Com a crise financeira global de 2018, pós-expansão e pressão de governo para a mecanização de plantio e colheita de cana crua, elevado endividamento setorial pelos empréstimos para a expansão, o governo brasileiro de então resolve cancelar as políticas implantadas (segundo governo Lula e governo Dilma). A consequência foi a queda do investimento em canavial, que se comprova por sua idade avançada e que levou à estagnação da oferta de canas pós 2010, com a esperança na nova lei para biocombustíveis em regulamentação – o RenovaBio. Tratava-se de um antigo anseio setorial, reduzindo a “caneta” de governo e sendo novo programa do Estado brasileiro.
 
RenovaBio: Em síntese, vale analisar dois pontos referentes à nova lei em regulamentação do RenovaBio:
• É essencial ter o RenovaBio implantado sem traumas e sem diferenças entre os agentes nas cadeias produtivas que o contemplarão. Isso inclui a calculadora, o esforço dos produtores em utilizá-la mais rapidamente e lutar pelos prêmios possíveis com uma certificação real e efetiva, sem traumas. Outra questão é a efetivação dos CBIOs como mecanismo de mercado e que não seja usado contra o produtor. Afinal, o objetivo é estimular a produtividade via tecnologia e investimentos.
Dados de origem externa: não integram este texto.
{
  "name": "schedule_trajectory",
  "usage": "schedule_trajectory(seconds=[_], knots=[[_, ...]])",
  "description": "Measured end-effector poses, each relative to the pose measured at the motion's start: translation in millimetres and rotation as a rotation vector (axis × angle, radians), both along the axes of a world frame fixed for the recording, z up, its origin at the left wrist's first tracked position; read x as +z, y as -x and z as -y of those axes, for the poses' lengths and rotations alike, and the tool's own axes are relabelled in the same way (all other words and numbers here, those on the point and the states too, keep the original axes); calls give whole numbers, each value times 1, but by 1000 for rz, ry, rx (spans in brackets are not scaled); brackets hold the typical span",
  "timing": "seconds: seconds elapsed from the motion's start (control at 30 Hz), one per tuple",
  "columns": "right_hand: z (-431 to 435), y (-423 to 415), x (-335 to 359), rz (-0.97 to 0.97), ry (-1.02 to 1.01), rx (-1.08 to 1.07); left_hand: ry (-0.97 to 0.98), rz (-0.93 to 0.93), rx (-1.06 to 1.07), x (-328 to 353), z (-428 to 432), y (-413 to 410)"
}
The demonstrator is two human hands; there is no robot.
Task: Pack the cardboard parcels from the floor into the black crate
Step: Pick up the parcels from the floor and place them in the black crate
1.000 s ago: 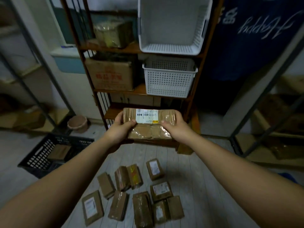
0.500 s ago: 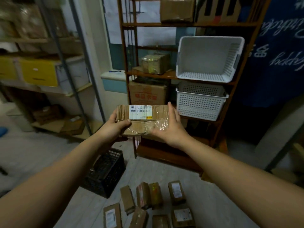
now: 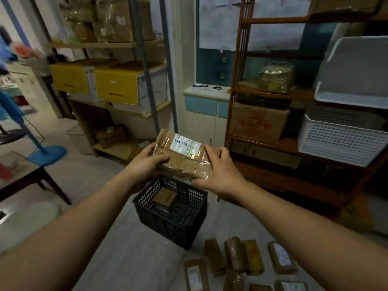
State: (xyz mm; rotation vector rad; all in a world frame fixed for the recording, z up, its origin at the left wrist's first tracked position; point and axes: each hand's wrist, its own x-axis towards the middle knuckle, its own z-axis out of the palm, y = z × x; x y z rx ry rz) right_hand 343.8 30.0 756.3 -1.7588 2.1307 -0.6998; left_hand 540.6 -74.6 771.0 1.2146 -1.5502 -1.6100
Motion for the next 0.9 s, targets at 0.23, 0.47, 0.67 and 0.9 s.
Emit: schedule_trajectory(seconds=[0.23, 0.47, 0.67, 0.9], knots=[[77, -10, -28, -114, -58, 139, -89, 18, 24, -22, 81, -10], [195, -6, -57, -53, -25, 155, -29, 165, 42, -43, 185, -11], [269, -9, -76, -82, -133, 200, -72, 313, -106, -62, 267, -27], [334, -29, -115, 80, -259, -14, -91, 341, -314, -107, 372, -21]])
• O possível deve ser avaliado na realidade das eleições de outubro/2018 e o que será o Brasil em 2019, ano em que se terminará a regulamentação da lei. 
 
O que se espera do País com a esquerda novamente no poder ou mais centro ou mais direita? Será mais ou menos Estado? Será mais populismo ou um governo reformista?
 
A verdade é que se vive um cenário de incertezas, não riscos. As incertezas não se medem como os riscos. Nessa lógica, alguns aspectos acontecerão, independentemente das eleições:
a. Novo processo de consolidação setorial, com uma velocidade que dependerá do êxito do RenovaBio, que, de sua parte, necessita do interesse do novo governo a ser instalado em 2019;
b. Esforço do produtor em produtividade;
c. Atuação efetiva das montadoras de veículos com a aprovação do Rota 2030, para o desenvolvimento dos carros flexíveis híbridos, com boa eficiência e aceitação pelos consumidores;
d. Nova onda de etanol no Brasil, até pela instabilidade do mercado de açúcar.
 
Esses aspectos ligados ao setor estarão muito dependentes do nível de confiança que se possa voltar a ter com a economia e a política brasileira, que deverão estar assentados nos fatores demanda, tecnologia e sustentabilidade, tendências do mercado doméstico e internacional e comportamento dos agentes públicos e privados. Não há dúvidas de que a política de preços dos combustíveis é a base de um processo positivo e de confiança em investimentos, assim como a lógica dos mandatos de volumes, as regras e os prêmios à competitividade.
 
Também chave serão, do lado do produtor, a constante busca de produtividade e de produção sustentável e, do lado da tecnologia de veículos, o aperfeiçoamento dos motores e o desenvolvimento dos carros flexíveis híbridos para, posteriormente, adotar-se a tecnologia das células de combustíveis.
 
O processo de mudança deveria se concentrar no aperfeiçoamento dos CBIOs como mecanismo indutor de eficiência, com a menor interferência possível do governo, além de manter os diferenciais de impostos entre os combustíveis fósseis e os renováveis. De uma forma simplista, além da atuação de acompanhamento das agências de Governo, impostos e apoio ao setor privado na defesa do açúcar brasileiro, visando abrir mercados e combater subsídios e proteções, há que se ter por parte do setor privado e público atenção especial com a pesquisa e o desenvolvimento, com maiores investimentos e preparo de recursos humanos para a atividade. Isso está em estado de letargia!
 
Alguns aspectos merecem ações importantes para que não ocorram:
• Preços da gasolina que não acompanhem os preços internacionais derrubarão os esforços das mudanças. Isso requer postura clara e transparente das ações dessa política e, caso assim não seja, afastarão investimentos.
• As cadeias produtivas precisam estar com seus elos equilibrados para receber o RenovaBio. Caso contrário, será difícil ver a expansão necessária da oferta.
• Desde o início (2020), é fundamental a forte participação dos produtores de cana e de etanol visando consolidar os CBIOs, assentados sobre certificadoras competentes.
• O governo precisa ser minimamente interventivo, ou se recria o IAA.